Reflexion urbaner Impulse in abstrakten Bildwelten

Zu Beginn des Projekts stellte sich dem Streetart-Künstler folgende Frage: Welche Spuren hinterlassen städtische Strukturen im eigenen Schaffen und wie kehren diese in den öffentlichen Raum zurück? Auf dieser Basis entstanden Serien von Fotografien sowie von Malerei- und Collagearbeiten auf Leinwand. Für seine Recherchearbeit begab sich Ingo Albrecht-Hauser auf die Suche nach »architektonischem Flickwerk« im urbanen Alltag und sammelte Beobachtungen im öffentlichen Raum für ein Fotoarchiv.
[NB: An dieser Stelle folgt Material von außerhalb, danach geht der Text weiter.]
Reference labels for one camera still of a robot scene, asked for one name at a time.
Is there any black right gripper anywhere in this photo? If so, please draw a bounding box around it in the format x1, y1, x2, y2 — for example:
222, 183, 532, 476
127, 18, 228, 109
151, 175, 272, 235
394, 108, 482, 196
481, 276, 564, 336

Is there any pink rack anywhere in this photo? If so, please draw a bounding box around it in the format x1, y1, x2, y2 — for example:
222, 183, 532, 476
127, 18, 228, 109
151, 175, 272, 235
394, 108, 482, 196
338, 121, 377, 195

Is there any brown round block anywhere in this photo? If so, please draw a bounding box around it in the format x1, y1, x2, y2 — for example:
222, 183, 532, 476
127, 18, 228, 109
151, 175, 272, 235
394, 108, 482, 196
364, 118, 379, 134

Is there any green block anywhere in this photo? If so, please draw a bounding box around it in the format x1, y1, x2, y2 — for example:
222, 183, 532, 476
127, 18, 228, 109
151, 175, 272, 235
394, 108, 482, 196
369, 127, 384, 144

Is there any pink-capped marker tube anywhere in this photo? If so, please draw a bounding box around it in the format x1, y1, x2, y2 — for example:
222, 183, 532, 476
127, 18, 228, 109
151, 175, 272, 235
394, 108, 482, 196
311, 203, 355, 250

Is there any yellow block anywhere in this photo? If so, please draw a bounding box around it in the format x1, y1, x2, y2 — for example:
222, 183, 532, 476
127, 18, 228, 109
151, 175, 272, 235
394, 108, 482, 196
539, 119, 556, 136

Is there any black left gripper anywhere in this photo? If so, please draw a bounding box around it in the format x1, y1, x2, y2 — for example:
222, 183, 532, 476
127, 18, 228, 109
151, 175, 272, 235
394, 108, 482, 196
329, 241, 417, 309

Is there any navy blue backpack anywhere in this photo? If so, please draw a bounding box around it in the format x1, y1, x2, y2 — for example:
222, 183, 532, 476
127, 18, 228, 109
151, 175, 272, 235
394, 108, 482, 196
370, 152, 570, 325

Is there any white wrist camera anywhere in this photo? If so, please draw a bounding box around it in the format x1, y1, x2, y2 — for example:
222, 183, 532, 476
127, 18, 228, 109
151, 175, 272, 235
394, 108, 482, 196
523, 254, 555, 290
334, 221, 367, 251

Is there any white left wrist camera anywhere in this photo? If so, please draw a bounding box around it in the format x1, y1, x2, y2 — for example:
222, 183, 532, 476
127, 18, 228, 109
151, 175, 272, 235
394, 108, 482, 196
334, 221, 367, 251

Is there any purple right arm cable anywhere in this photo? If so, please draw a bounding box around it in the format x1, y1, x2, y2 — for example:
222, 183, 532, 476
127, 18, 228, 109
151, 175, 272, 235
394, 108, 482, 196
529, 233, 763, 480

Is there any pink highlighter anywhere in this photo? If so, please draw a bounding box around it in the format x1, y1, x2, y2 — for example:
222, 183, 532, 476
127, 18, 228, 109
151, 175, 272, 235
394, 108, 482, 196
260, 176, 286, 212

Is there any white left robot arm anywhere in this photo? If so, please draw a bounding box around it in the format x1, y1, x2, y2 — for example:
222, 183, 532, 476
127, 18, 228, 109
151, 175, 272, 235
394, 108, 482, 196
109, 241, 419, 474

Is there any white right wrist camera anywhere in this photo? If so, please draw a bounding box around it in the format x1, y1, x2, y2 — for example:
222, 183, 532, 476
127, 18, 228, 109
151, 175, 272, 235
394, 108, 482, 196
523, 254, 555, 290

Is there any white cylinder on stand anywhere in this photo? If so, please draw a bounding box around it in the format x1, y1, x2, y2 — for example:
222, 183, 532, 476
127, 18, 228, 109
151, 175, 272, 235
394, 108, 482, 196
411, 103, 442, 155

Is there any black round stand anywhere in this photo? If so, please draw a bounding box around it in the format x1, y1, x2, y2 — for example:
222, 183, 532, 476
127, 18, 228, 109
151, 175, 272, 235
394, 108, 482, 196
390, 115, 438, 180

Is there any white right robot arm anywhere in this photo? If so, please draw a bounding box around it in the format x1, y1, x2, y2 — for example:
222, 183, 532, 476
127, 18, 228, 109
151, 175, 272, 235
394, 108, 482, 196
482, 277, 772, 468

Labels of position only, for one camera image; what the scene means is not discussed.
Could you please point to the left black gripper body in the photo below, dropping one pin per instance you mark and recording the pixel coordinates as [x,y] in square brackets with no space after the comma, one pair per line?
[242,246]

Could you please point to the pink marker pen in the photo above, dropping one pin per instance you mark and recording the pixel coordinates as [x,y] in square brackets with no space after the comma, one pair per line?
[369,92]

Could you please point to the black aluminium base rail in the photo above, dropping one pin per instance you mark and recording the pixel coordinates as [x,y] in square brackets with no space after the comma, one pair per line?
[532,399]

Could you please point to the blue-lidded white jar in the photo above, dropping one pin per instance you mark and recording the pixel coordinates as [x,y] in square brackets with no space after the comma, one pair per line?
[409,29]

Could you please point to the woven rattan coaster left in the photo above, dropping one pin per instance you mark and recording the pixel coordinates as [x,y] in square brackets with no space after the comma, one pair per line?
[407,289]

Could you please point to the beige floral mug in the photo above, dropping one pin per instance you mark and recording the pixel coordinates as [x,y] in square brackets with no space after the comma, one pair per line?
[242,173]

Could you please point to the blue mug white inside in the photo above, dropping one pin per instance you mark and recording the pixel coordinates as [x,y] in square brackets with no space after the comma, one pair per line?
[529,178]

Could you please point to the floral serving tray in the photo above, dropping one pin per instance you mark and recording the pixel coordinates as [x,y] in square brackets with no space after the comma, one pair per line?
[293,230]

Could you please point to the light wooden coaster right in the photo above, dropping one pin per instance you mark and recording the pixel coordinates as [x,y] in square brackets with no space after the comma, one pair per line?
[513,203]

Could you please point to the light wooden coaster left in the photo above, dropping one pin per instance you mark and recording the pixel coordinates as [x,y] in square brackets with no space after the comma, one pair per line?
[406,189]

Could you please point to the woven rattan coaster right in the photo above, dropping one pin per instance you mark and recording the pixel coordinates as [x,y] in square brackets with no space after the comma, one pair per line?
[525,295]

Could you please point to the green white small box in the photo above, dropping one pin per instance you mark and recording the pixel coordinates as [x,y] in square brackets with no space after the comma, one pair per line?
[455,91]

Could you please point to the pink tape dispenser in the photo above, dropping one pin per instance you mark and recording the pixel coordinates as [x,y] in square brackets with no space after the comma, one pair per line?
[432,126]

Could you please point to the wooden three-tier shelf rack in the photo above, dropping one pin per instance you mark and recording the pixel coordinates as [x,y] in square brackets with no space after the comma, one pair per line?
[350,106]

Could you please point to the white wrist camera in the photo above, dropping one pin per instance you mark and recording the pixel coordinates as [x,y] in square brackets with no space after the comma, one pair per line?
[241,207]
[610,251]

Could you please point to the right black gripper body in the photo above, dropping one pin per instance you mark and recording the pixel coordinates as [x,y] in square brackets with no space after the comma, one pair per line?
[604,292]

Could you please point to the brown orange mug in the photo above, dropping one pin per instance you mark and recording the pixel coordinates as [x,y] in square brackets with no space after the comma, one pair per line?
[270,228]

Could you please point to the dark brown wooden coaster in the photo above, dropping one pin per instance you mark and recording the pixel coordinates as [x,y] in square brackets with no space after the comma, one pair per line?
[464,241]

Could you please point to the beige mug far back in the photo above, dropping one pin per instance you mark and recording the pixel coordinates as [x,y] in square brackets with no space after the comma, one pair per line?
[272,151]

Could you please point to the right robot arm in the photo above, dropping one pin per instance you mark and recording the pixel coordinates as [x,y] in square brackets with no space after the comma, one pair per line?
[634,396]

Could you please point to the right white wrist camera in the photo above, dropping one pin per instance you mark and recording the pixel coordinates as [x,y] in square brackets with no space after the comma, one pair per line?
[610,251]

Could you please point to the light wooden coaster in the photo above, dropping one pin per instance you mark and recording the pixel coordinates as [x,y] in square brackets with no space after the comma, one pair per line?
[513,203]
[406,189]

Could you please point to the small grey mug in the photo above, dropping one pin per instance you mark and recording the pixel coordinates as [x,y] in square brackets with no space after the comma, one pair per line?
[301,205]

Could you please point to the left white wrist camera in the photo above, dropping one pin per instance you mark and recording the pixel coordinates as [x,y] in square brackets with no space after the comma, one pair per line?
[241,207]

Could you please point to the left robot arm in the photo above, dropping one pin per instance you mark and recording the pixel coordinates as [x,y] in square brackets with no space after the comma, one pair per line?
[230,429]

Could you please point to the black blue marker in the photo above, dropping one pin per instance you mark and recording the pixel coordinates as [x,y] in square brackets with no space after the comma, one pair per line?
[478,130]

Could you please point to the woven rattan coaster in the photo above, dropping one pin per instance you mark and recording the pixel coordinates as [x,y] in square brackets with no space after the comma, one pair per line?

Auf Reisen nach Sizilien und Bosnien bot sich ihm eine unerschöpfliche Menge an städtischen Strukturen. Verwitterte Farben, Spuren und Zeichen an Fassaden, von Wind und Regen geformte Brachflächen und Baulücken, Staub- und Dreckanhäufungen, feine und grobe Gebrauchsspuren im Mauerwerk, Durchblutungen von rostigen Metallflächen – sie alle wurden fotografisch dokumentiert. Diese Impulse von »gelebtem« und »verlebtem« Material wurden künstlerisch-abstrakt zu Malerei- und Collagearbeiten auf Leinwand verarbeitet. Man sieht Abdrücke und Auswaschungen, Fundstücke, die als Collageelemente auf malerische Flächen und Zeichnungen treffen. Dabei ging es weniger um klare Lesbarkeit und Rückbesinnung auf den konkreten Fundort, sondern um eine Ahnung von Urbanität.